Health: Tamoxifen is considered powerful preventive against the disease. But its use is recommended only for women at high risk.


WASHINGTON — Tamoxifen, the first drug touted as a powerful preventive against breast cancer, won a reluctant nod Wednesday from government scientists advising the Food and Drug Administration.

But in recommending that the federal agency approve tamoxifen's use for preventing breast cancer in high-risk women, an FDA advisory panel expressed concern that the drug may do less--and for fewer women--than originally hoped.

Last April, researchers announced that tamoxifen appeared to cut the incidence of breast cancer by 45% in women taking it in a nationwide experiment. Cancer specialists across the nation hailed the first evidence of a drug that promised cancer prevention, not just treatment.

But the advisory panel cautioned Wednesday that tamoxifen may forestall the appearance of breast cancer for no more than five years, the maximum length of time that any woman should take it. And they added that because tamoxifen significantly increases a woman's risk of developing blood clots and uterine cancer, only those who are most likely to get breast cancer should take the drug as a preventive measure.

Also on Wednesday, an FDA advisory panel recommended approval of Herceptin, developed by California-based Genentech, as a treatment for advanced breast cancer--the first in a wave of promising gene-based cancer treatments.
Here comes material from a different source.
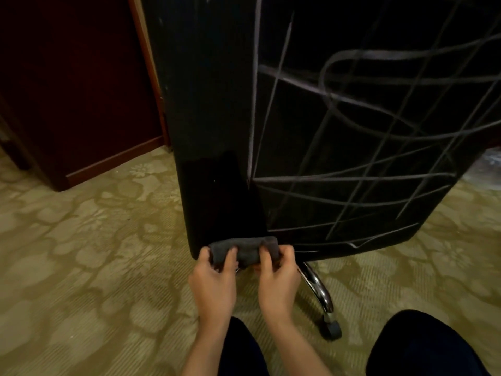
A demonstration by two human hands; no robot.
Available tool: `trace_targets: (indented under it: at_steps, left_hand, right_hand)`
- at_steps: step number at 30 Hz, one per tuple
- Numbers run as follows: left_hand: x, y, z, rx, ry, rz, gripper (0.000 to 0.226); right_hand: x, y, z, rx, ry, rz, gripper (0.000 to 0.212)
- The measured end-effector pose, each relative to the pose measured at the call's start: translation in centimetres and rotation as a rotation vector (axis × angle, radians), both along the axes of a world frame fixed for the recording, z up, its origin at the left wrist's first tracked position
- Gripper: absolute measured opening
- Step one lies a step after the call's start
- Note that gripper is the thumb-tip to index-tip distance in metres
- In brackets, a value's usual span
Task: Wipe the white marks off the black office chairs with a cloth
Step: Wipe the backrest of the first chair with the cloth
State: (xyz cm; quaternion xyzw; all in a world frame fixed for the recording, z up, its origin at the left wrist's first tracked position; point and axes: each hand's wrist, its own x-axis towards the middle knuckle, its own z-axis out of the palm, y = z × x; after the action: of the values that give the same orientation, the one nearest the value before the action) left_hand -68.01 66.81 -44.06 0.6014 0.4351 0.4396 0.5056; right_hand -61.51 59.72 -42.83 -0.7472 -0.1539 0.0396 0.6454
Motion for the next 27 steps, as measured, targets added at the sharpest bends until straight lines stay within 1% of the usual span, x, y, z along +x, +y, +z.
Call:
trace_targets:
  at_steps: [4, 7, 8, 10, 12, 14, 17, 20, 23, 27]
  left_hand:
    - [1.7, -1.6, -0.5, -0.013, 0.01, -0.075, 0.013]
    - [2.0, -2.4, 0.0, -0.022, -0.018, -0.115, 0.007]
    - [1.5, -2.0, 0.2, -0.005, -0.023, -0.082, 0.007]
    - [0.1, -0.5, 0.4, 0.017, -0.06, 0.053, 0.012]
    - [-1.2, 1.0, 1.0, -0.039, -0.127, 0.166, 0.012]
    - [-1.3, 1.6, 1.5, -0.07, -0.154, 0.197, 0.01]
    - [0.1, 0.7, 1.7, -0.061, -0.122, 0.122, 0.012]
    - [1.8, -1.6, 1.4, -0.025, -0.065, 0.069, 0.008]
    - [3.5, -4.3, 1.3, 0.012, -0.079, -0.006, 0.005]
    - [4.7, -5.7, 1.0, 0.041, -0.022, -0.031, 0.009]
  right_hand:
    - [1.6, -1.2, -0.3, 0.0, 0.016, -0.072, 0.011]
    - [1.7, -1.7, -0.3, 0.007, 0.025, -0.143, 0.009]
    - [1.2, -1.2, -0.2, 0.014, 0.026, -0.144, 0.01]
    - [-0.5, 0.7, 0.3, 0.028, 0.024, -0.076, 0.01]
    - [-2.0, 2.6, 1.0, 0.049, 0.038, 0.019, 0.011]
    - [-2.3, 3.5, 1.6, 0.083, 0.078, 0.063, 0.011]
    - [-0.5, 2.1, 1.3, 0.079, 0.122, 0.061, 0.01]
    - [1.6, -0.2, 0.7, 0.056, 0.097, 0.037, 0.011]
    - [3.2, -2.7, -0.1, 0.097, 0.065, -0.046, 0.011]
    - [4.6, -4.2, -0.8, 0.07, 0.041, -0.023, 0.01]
Tamoxifen already is widely available as a treatment in patients who have developed breast cancer. At issue is whether the FDA should give its blessing to doctors who prescribe tamoxifen, produced by the British firm Zeneca Inc., for prevention. In making that decision later this year, the FDA is expected to rely heavily on Wednesday's recommendation by the advisory panel.

While the scientific panel saw potential benefits to allowing such labeling, it also dampened hopes that the drug could safely be used by large numbers of women to block cancer indefinitely.

"As yet, there is no compelling evidence for prevention," said Richard Schilsky of the University of Chicago Medical Center. "There is compelling evidence for reduction of short-term incidence of breast cancer."

The panel also warned that when a woman taking tamoxifen nevertheless develops breast cancer, it is unknown whether her cancer would be more virulent or more drug-resistant than it might have been had she not been taking the drug.

The panel said Zeneca must take steps to aggressively educate doctors to the risks of taking tamoxifen so that only women at very high risk are prescribed the drug. The study that first suggested tamoxifen's cancer-preventing properties also detailed its risky side effects: Women taking tamoxifen for three years were twice as likely as those not taking the drug to develop uterine cancer. And they were three times as likely to develop potentially fatal blood clots in the lungs.

Among both critics and proponents of tamoxifen there was agreement on two facts: First, that if the FDA allows Zeneca to label tamoxifen as a cancer-prevention drug, it will be far more widely prescribed than it is today. And second, that the FDA's decision in this case could establish the standards by which future cancer-prevention drugs will be judged.

"We're dealing with a preventive measure, which is pretty new," said Susan Braun, president of the Susan B. Komen Breast Cancer Foundation, who welcomed the advisory board's recommendation. "It's a healthy population initially. So the caution is really important."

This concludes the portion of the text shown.